Additionally, Blacks are more likely to have jobs as teachers, police and fireman in the public sector. Since Obama took office, the economy has lost 600,000 jobs in the public sector. These government cutbacks have sent public sector payrolls into a free fall and black unemployment through the roof. Research from Berkeley’s Center for Labor and Research shows that “the public sector is the single most important source of employment for African Americans.”
For blacks and Latinos, the recession is nothing short of an economic Armageddon.
Obama’s Idea to End It
As black and brown unemployment has specific causal factors, it has to be resolved in a specific way. Fortunately, President Obama’s jobs bill introduced last year does just that.
At the heart of the president’s plan is to: 1) put millions of construction workers back to work by rebuilding the nations’s infrastructure and 2) direct aid to the states to rehire hundreds of thousands of teachers. Three out of four jobs lost in the public sector have been in education.
The president’s proposals would have a dramatic and substantial impact on unemployment in communities of color, so much so that it would go a long way towards getting our entire economy back on track. With it, we’d be adding three times the number of jobs per month than is currently the case.
The great mystery is why Obama refuses to talk about his jobs initiative in this way. Why won’t the president let the words, “I have a plan to end historic levels of black and Latino joblessness,” leave his mouth?
As Ta-Nehisi Coates details in The Atlantic magazine, “Obama [has] talked less about race than any other Democratic president since 1961.” He` goes on to say that the president’s inability to talk about race blunts his capacity to say “anything meaningful about present issues tinged by race.” This clearly includes black and brown unemployment.

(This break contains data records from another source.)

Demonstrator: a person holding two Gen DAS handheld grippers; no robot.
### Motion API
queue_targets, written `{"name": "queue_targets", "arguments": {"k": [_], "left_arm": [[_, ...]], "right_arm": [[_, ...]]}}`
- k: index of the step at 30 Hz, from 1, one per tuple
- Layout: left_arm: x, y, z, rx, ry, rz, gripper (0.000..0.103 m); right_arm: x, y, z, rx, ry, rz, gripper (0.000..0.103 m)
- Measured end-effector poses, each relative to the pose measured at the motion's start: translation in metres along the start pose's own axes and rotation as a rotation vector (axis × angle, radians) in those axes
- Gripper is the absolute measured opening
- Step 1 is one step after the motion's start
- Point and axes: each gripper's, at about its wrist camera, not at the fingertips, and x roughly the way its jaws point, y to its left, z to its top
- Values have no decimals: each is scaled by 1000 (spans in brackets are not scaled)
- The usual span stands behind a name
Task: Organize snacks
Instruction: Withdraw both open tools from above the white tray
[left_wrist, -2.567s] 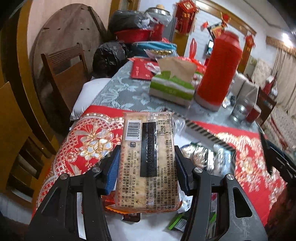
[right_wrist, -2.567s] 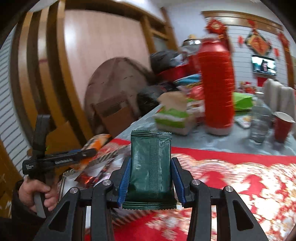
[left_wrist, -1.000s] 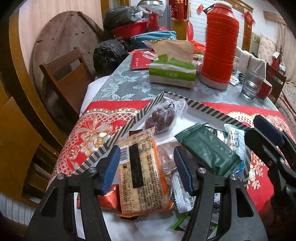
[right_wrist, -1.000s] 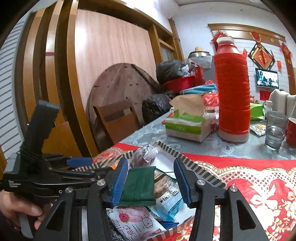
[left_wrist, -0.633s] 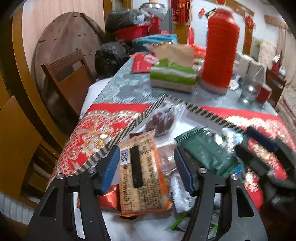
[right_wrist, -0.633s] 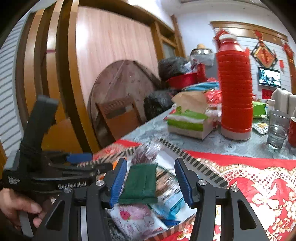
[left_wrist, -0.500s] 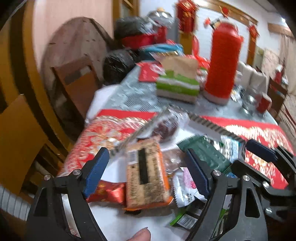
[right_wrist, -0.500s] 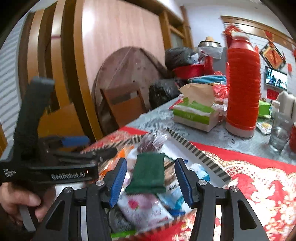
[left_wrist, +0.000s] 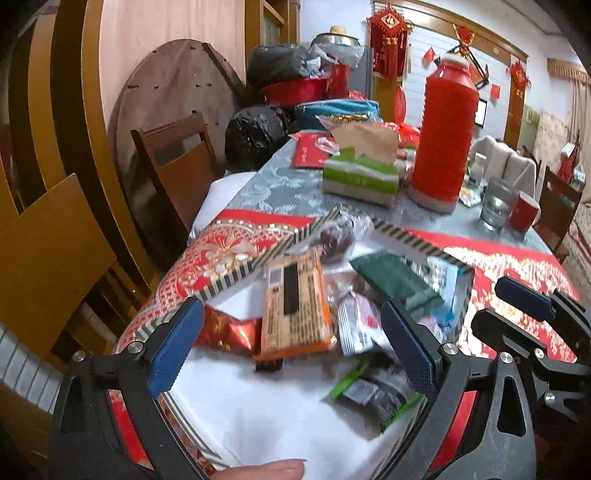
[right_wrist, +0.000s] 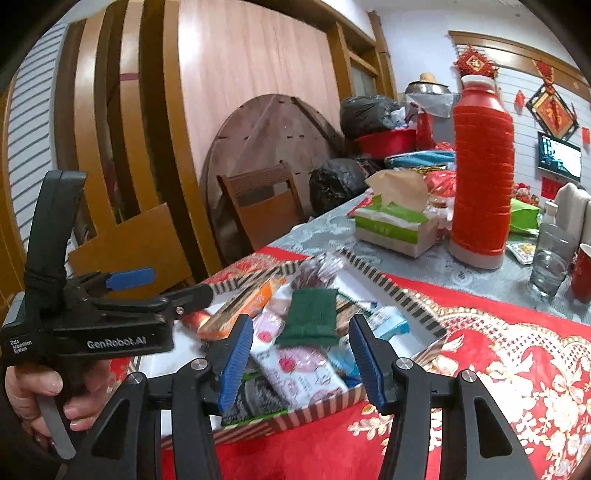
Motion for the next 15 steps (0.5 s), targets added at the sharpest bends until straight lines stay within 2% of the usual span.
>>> {"name": "queue_targets", "arguments": {"k": [6,9,15], "left_arm": [[-5,-4,-12,0,39,12,97],[-13,-3,-14,-20,31,8,97],[-21,-7,-17,-7,36,46,97]], "right_arm": [[-6,9,-5,-28,-9,-1,52],[-9,7,-8,-23,-22,-5,52],[-10,-3,-15,5,-53,-16,52]]}}
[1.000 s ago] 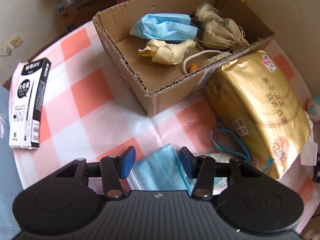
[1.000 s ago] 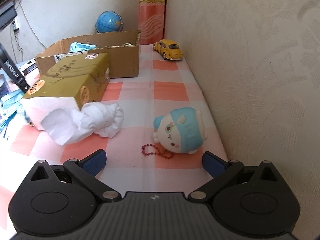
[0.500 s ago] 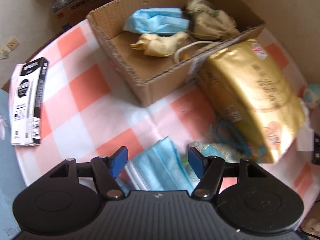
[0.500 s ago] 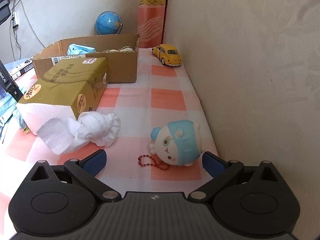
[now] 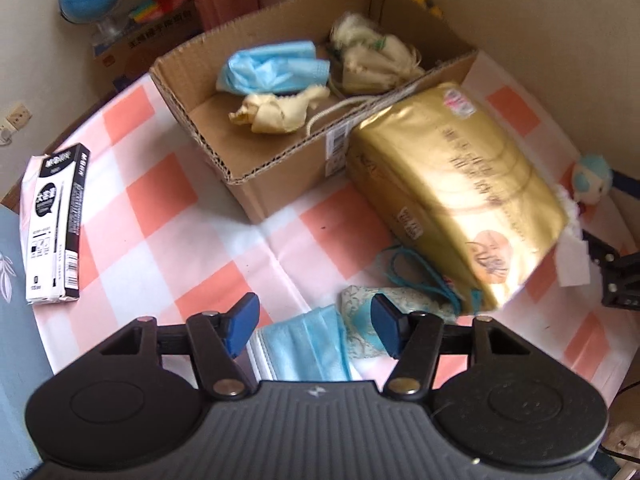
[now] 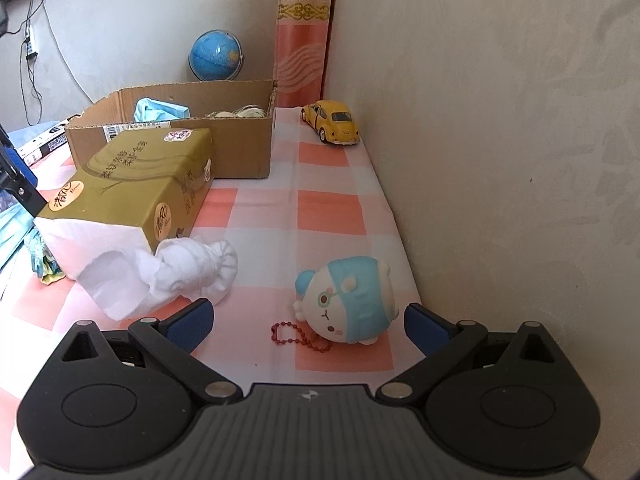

Whatever the reason, as a result of his self-imposed silence, the president denies himself a potent political weapon in a tough political year. Obama’s got to get pivotal parts of his base to the polls. In order to do this, he’s got to show that he’s made contact on the most important issue to them in way that is relevant. That issue is jobs.
There’s also a broader civic point here: presidential words matter. They are a mobilizing force in the nation’s politics. Americans can’t solve problems that they don’t publicly acknowledge. This is an essential concept that any successful president grasps.
The fact that Obama has chosen not to use those words—which are a power endemic to his office and which he, himself, can so skillfully create—to address the needs of communities that so desperately need them is agonizing.